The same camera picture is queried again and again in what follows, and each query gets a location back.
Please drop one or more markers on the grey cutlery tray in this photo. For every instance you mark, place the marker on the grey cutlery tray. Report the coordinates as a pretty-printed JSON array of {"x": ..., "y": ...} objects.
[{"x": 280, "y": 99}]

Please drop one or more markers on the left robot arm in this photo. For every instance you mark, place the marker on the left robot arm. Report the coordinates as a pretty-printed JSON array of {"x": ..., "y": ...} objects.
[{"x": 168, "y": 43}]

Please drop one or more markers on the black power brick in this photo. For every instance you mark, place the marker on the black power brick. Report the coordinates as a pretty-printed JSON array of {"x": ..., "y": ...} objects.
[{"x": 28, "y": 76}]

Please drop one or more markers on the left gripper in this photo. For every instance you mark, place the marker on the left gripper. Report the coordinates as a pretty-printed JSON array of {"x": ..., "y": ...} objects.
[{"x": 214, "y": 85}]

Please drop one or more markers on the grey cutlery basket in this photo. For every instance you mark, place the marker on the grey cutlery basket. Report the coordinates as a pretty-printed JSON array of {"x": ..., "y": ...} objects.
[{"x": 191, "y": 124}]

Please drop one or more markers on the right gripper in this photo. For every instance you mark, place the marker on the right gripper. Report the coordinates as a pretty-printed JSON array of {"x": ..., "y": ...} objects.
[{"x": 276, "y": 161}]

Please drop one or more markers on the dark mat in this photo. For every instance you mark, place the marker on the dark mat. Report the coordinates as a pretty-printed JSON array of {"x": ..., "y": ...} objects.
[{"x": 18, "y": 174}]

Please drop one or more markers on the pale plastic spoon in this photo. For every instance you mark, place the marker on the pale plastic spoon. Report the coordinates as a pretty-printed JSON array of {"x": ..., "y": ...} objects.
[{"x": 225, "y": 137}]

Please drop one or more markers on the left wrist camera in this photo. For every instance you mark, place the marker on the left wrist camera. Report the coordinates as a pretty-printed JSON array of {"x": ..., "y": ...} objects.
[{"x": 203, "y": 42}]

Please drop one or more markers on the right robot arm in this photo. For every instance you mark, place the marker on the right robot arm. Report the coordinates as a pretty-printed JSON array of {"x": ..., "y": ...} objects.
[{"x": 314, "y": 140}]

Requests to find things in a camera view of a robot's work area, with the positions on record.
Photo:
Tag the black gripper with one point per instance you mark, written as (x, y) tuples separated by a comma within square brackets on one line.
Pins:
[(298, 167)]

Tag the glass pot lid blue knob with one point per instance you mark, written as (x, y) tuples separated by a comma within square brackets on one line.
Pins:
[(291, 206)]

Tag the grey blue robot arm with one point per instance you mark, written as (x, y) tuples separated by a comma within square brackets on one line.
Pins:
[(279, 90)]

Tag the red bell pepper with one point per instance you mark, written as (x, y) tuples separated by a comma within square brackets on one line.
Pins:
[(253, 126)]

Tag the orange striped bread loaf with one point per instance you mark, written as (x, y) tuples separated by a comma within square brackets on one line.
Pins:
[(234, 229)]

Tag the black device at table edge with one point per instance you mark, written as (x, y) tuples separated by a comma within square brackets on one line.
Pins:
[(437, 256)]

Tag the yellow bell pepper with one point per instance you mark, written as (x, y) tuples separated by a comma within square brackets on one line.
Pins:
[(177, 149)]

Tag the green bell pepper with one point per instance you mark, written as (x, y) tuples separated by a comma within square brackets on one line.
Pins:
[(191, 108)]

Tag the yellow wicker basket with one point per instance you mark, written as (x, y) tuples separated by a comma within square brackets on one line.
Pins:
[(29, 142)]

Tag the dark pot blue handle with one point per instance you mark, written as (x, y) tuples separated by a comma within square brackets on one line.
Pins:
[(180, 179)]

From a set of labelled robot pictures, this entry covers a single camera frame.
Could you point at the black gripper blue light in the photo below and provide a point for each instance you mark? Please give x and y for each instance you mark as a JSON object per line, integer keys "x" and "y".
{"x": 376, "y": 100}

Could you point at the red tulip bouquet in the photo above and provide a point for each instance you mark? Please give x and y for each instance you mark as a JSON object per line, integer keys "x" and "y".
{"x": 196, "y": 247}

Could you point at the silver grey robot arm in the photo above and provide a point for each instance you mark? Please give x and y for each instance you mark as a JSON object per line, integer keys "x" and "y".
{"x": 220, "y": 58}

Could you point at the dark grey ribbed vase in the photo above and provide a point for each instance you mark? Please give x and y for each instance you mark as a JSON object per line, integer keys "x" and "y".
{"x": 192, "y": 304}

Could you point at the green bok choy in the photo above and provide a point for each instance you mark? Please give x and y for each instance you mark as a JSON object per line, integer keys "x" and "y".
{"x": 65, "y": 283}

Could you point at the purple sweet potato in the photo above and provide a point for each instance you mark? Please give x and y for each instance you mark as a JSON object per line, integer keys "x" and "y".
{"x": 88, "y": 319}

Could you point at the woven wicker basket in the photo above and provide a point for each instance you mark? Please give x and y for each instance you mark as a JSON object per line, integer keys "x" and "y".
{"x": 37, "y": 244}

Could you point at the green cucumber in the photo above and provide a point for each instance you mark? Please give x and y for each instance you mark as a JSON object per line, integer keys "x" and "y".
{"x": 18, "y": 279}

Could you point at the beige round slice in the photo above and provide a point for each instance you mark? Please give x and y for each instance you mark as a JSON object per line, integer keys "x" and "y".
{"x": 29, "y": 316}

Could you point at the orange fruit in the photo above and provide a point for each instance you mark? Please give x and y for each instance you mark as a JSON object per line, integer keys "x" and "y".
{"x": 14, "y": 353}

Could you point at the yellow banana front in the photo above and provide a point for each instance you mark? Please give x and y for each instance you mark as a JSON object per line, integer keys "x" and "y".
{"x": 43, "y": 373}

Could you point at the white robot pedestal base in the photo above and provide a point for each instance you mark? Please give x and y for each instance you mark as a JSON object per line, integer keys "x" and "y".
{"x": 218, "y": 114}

-- -- --

• [PROBLEM STATEMENT]
Within the records, how many lines include "pepper"? The answer is the number and nothing else.

• [SOLUTION TO THIS EXERCISE]
3